I remember summer camp around 10 years old, being one of the first bus pick-ups as it made its slow, circuitous route through the streets of Manhattan. About an hour later, the now-full bus would drop us off at our destination. Then around 4:00pm, the process would go in reverse as we headed home for the evening: the vibrant buzzing of kids gradually dwindling to near-silence, until it was just me and maybe a couple other kids scattered throughout a vehicle that once teemed with 70 or more.

It sounds strange, but I'd start feeling wistful as the steady drumbeat of screaming kids gave way to a day that once was -- bouncing-off-the-walls intensity replaced by solitude and a little too much self-reflection for a 10-year-old.

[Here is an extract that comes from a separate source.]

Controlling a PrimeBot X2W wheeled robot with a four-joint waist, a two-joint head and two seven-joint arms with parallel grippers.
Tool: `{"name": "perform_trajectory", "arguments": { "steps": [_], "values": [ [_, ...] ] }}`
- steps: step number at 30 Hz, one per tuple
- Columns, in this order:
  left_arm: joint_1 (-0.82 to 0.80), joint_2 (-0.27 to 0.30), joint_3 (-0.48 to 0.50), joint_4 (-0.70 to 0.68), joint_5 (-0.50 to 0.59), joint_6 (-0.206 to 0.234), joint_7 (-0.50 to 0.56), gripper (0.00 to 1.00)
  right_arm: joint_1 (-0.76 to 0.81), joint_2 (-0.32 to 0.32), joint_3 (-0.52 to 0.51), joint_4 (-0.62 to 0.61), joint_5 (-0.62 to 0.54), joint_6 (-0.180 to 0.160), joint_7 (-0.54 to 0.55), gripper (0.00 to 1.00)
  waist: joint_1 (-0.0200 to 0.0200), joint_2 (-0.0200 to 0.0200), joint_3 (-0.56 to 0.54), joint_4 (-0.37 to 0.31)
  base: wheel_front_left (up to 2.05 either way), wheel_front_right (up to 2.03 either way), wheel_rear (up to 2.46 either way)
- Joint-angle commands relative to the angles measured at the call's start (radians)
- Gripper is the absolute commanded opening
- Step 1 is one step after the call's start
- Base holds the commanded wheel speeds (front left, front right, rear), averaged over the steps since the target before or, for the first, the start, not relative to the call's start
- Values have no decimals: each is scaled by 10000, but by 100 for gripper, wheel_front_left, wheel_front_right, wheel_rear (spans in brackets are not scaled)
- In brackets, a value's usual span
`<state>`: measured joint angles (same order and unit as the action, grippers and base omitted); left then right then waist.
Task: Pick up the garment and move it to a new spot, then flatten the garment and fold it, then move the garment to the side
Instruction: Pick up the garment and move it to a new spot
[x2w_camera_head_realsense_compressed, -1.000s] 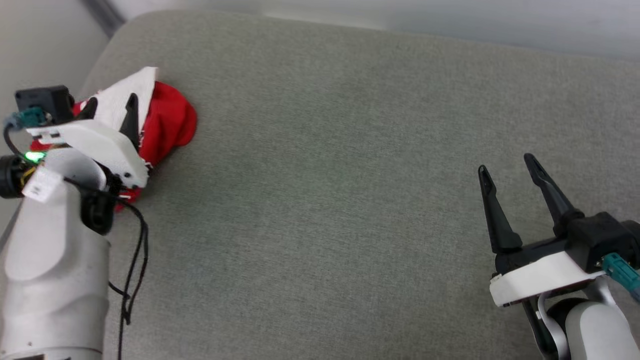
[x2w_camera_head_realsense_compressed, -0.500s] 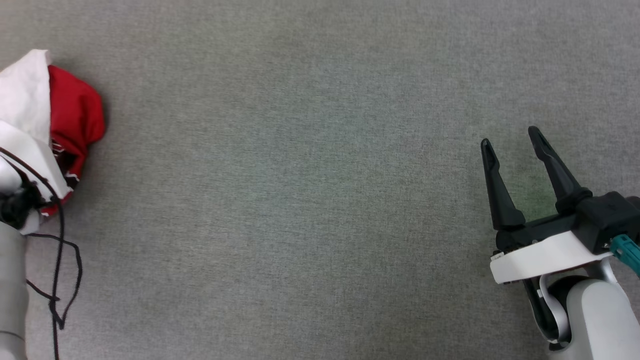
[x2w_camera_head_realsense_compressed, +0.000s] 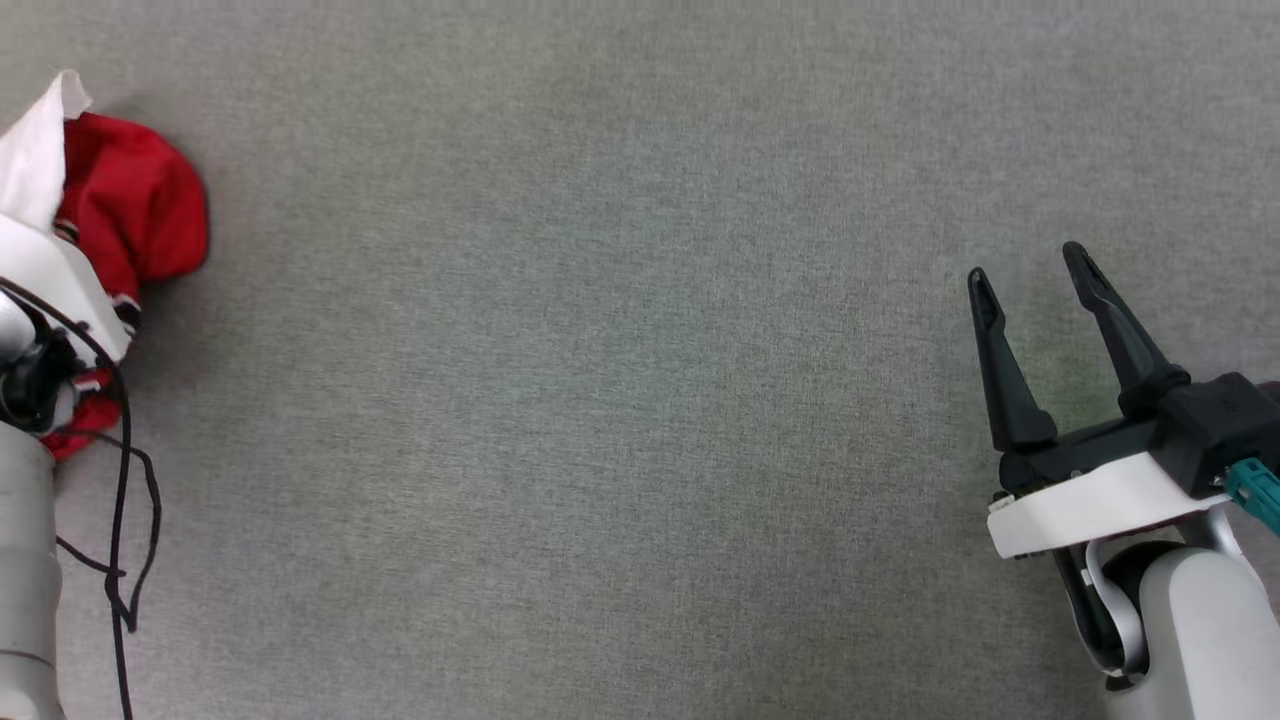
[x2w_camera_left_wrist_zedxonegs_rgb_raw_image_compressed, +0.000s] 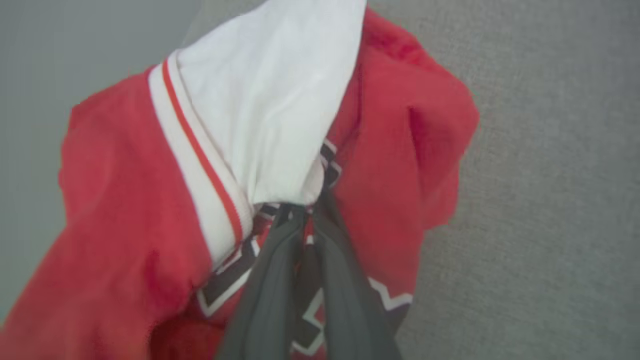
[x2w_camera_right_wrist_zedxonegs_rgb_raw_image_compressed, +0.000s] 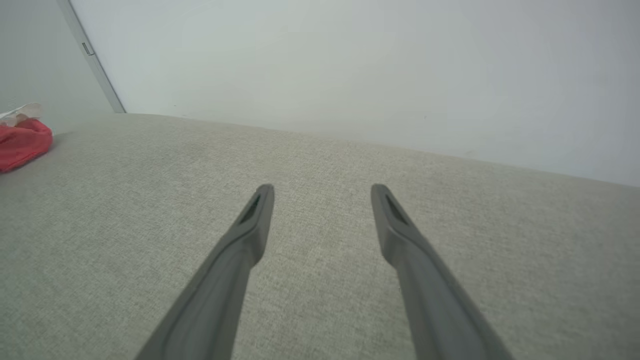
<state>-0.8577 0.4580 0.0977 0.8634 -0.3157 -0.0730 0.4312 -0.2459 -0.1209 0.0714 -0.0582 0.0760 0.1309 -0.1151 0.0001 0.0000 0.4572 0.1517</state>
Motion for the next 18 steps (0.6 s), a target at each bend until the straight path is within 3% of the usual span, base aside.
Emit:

There's a pivot in every fantasy season that reminds me of those bus rides home. It's a point where most people have dropped off the page. Sometimes it's around Week 13, when a majority of fantasy managers find themselves out of the playoffs. Sometimes it's more palpable after Week 14.

The 200-300 comments we're used to seeing Sunday mornings are reduced to 50 or less. Most sit/start questions are replaced by celebrations of success or lamentations of regret. The excitement governing minute-by-minute fantasy prognostications gives way to virtual pats on the back ("Good job, Vickie!") and expressions of sympathy ("That's rough, Sam.").

We're at the point in the season when just a few of us remain on the bus. There's not much left to say, or that needs to be said.

But the bus won't stop for good until everyone's off. There are two weeks left of football. Two more DFS 50/50 lineups, with four straight wins to build on. Two more bargains/busts posts coming off an 11-5 week that included major hyping of the 15th/16th ranked Mitch Trubisky and Josh Allen, the 49th ranked Jordy Nelson, the 74th ranked Robert Foster, and the 13th ranked Trey Burton. And beyond that, there's still time to offer random thoughts on player performances, injuries, and depth chart shifts.

And bragging rights if I beat Doug Harrison for the title.